At the age of 20, he joined a whaling crew, working on a schooner owned by Captain Bangs. In 1762, near the end of the French and Indian War, John Kendrick served under his cousin Jabez Snow, on a militia mission in the frontier of western New York. Like most Cape Codders of the time, he served for only eight months and did not re-enlist.

During the 1760s, John's father, Solomon, moved to Barrington, Nova Scotia. John stayed in Massachusetts, in Cape Cod and Boston, where an atmosphere of defiance and dissent was quickly growing during the early years of the American Revolution. There was widespread opposition to the Stamp Act of 1765 and the Townshend Acts of the late 1760s. John may have been involved in the boycotts of British goods, riots over British impressment of American sailors, and other rebellious acts such as unrest around the Boston Custom House which led to the 1770 Boston Massacre.

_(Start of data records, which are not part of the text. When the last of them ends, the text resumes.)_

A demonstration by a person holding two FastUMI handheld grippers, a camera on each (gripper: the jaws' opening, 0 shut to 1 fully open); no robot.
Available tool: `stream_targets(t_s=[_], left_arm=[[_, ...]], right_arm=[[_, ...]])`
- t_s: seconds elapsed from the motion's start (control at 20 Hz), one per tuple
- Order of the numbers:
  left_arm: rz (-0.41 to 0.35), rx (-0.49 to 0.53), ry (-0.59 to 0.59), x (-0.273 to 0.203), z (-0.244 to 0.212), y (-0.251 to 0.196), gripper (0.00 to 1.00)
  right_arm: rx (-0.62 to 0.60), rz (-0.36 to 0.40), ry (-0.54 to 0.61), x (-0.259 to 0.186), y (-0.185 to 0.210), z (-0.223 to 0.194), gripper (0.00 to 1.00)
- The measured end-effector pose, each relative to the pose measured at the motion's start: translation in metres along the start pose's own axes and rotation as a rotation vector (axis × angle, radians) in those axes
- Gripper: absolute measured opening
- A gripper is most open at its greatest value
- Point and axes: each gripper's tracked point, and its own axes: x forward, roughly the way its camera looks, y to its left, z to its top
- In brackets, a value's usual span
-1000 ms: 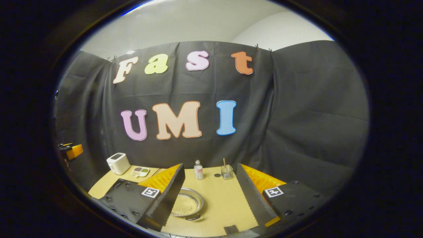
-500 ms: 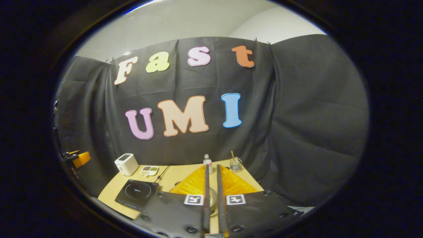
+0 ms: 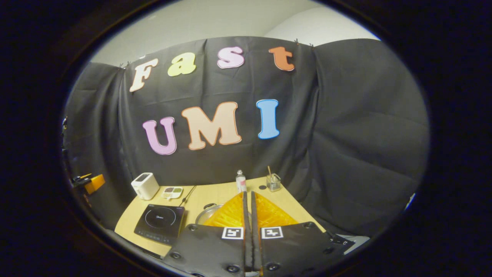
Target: First push the handle of the pot to place it horizontally, then grasp the pot with both hands and set it on the induction cooktop.
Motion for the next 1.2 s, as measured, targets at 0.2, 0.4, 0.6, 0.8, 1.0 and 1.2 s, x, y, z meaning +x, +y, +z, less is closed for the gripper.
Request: stream_targets(t_s=[0.2,0.4,0.6,0.8,1.0,1.2], left_arm=[[0.006,0.003,0.016,0.009,-0.007,0.000,0.92],[0.016,0.018,0.020,0.020,-0.011,-0.005,0.92],[0.066,-0.010,0.062,0.037,-0.021,-0.007,0.92],[0.130,-0.005,0.094,0.058,-0.028,-0.006,0.99],[0.192,0.002,0.126,0.075,-0.033,-0.009,0.96],[0.236,-0.001,0.146,0.088,-0.036,-0.020,0.92]], right_arm=[[0.023,0.032,0.133,0.020,0.010,-0.043,0.03],[0.050,0.062,0.333,0.049,0.019,-0.115,0.03],[0.134,0.114,0.560,0.069,0.030,-0.188,0.03],[0.200,0.161,0.761,0.084,0.041,-0.246,0.03],[0.261,0.202,0.926,0.098,0.049,-0.290,0.03],[0.250,0.252,1.069,0.102,0.057,-0.327,0.00]])
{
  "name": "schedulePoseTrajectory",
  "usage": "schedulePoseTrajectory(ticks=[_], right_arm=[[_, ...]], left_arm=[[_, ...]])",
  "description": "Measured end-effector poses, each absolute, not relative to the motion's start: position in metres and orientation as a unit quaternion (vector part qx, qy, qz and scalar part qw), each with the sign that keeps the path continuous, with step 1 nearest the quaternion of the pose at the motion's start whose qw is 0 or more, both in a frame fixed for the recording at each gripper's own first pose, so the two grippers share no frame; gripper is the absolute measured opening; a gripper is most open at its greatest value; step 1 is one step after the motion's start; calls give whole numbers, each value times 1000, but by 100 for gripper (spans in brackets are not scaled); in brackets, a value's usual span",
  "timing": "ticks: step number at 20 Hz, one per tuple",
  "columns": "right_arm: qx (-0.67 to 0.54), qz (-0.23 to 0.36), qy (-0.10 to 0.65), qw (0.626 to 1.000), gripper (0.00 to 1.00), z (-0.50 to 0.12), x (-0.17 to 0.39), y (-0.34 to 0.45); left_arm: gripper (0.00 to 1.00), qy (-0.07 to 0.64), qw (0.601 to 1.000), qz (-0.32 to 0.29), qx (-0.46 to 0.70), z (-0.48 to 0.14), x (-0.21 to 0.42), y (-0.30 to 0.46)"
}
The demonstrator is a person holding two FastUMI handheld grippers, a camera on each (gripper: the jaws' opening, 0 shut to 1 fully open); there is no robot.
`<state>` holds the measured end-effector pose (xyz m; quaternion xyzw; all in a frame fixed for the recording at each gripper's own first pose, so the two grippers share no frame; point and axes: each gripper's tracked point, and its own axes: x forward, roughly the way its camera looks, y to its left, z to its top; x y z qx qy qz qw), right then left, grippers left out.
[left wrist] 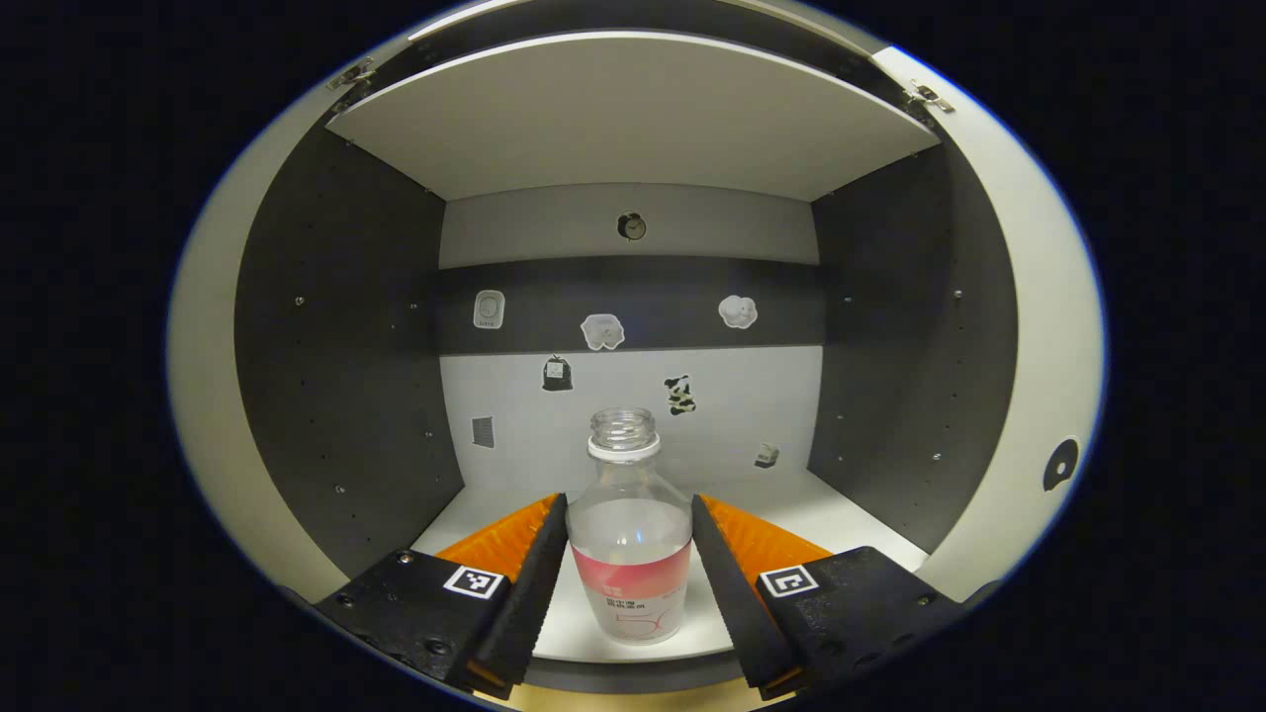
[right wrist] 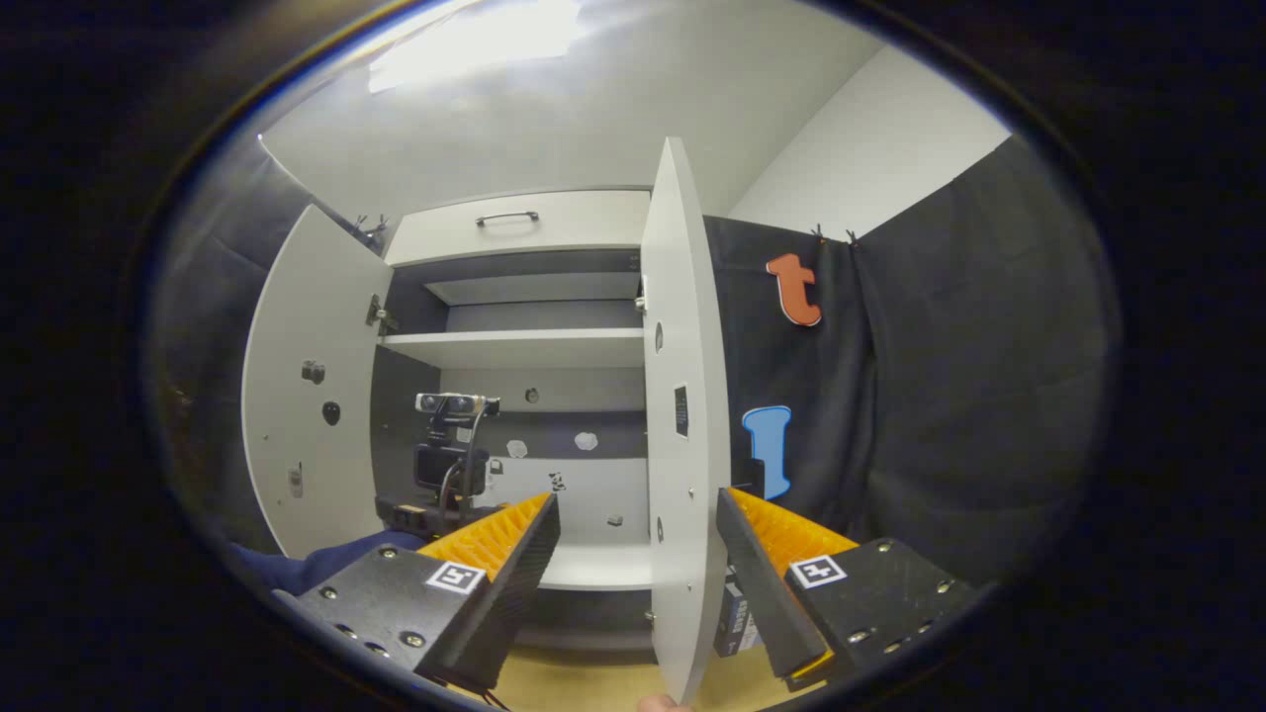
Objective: Grasp the bottle in the cabinet with the left hand and place it on the coaster, then close the right door with the right hand and the left door with the left hand.
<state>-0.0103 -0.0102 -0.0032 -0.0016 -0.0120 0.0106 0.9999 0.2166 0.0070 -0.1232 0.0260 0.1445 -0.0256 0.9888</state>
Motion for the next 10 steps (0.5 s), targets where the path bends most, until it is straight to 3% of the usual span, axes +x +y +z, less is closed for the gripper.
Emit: schedulePoseTrajectory(ticks=[9,10], right_arm=[[14,59,-2,998,96,-6,-25,0],[16,64,-2,998,93,-6,-26,1]], left_arm=[[79,126,984,-121,-23,-113,121,-11],[79,126,982,-136,-18,-118,109,-14]])
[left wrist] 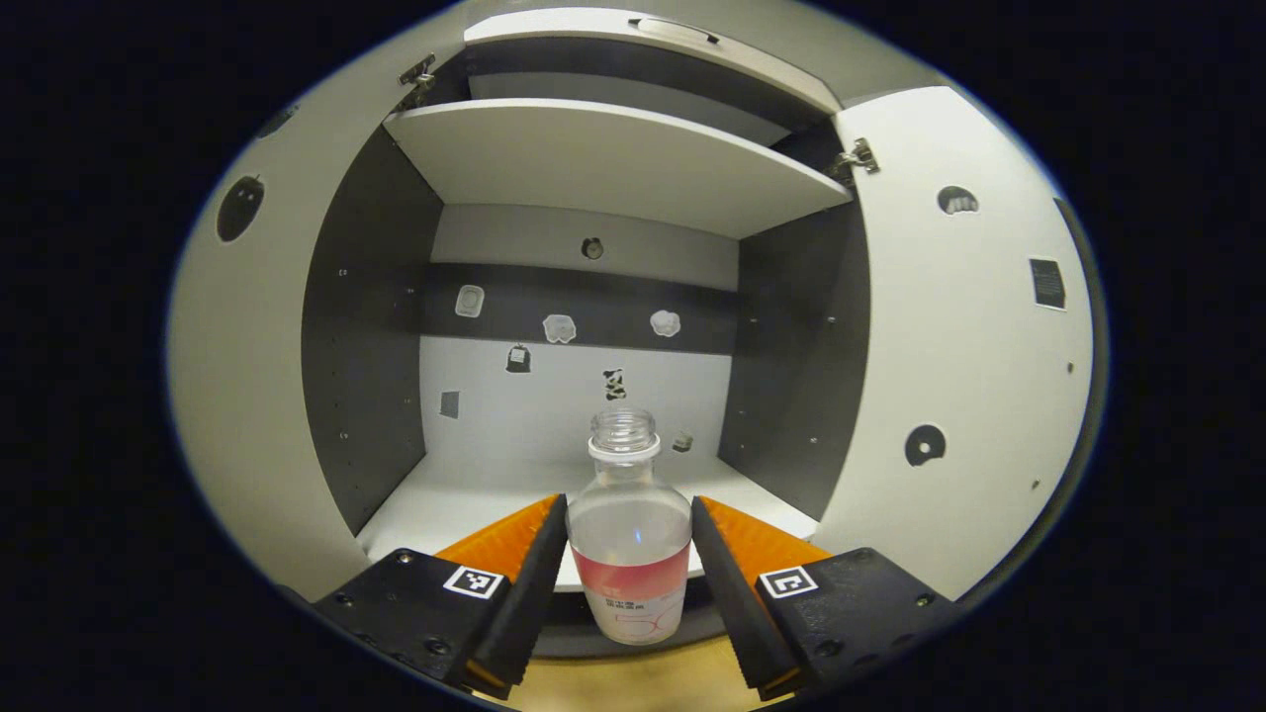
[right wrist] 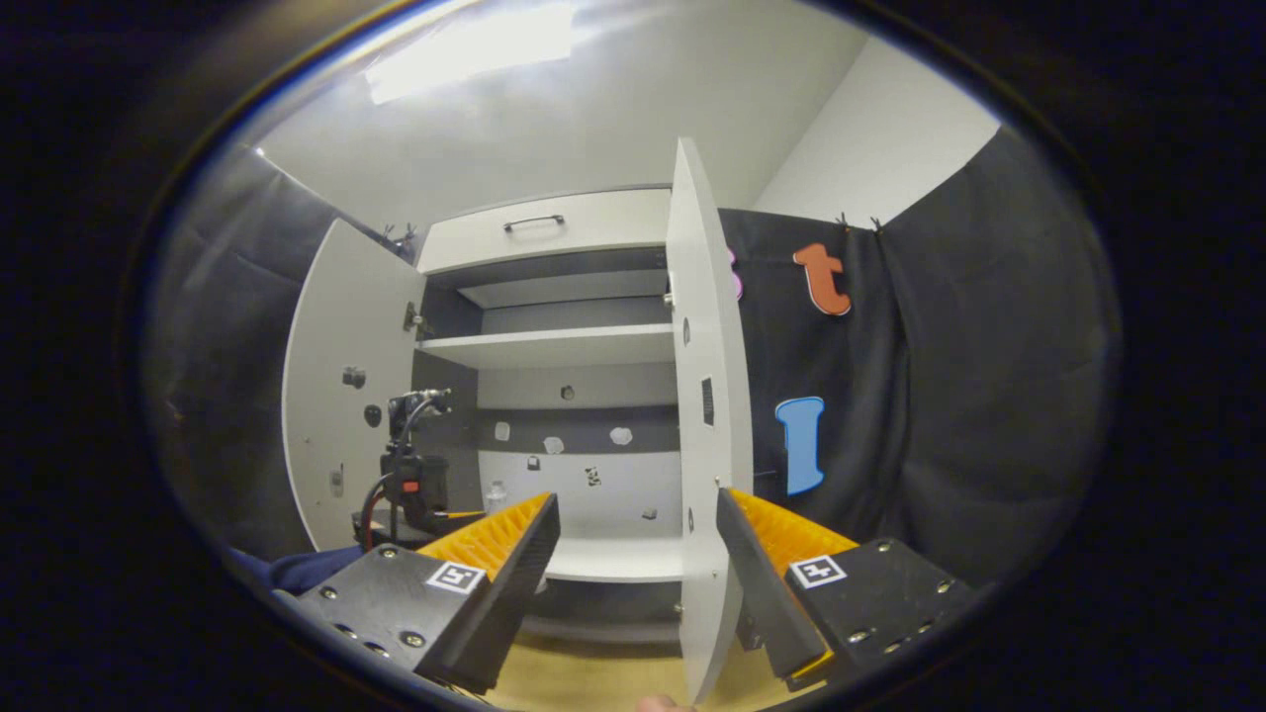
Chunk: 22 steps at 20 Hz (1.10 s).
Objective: Grasp the bottle in the cabinet with the left hand and place it on the coaster, then close the right door with the right hand and the left door with the left hand.
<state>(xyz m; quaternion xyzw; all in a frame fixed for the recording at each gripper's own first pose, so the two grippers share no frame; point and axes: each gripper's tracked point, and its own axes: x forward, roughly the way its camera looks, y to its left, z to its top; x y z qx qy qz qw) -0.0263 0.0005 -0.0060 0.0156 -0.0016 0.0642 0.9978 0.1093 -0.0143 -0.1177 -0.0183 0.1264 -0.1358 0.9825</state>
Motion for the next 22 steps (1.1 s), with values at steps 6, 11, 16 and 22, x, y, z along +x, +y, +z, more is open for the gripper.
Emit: schedulePoseTrajectory(ticks=[6,11,16,22], right_arm=[[24,86,-3,996,96,-5,-30,5],[16,88,-5,996,93,-6,-31,3],[15,84,-4,996,93,-5,-28,1],[10,88,0,996,96,-7,-24,4]], left_arm=[[79,139,957,-252,-32,-151,24,-46],[79,162,930,-327,-42,-186,-48,-61],[80,204,912,-350,-67,-232,-104,-59],[80,260,903,-339,-51,-299,-136,-45]])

In late 1767, John Kendrick married Huldah Pease, who came from a seafaring family of Edgartown on Martha's Vineyard.

==American Revolution==
Kendrick was one of the "Sons of Liberty" who, disguised as "Indians", participated in the Boston Tea Party on December 16, 1773. He was an ardent Patriot. During the American Revolutionary War he commanded the privateer Fanny (also known as the Boston), an eighteen-gun sloop of the Continental Navy with a crew of 104, which Kendrick converted into a brigantine. He was commissioned May 26, 1777. The Fanny targeted British shipping and captured a few vessels, which won Kendrick a degree of fame and wealth. In August, 1777, the Fanny and another privateer, General Mercer, captured two West Indiaman ships full of valuable cargo, the Hanover Planter and the Clarendon, after a battle with two 28-gun frigates. The captured ships were taken to Nantes in mid-August, 1777, causing an international stir. France had not yet joined the war and the prizes tested France's neutrality. The incident helped expedite France's decision to join the war against Britain. Kendrick returned home in the fall of 1778 a hero. With the prize money he had received from Louis XVI Kendrick bought a house, wharf, and store in Wareham, Massachusetts, and built the first public school there. He lived there with his family through the winter.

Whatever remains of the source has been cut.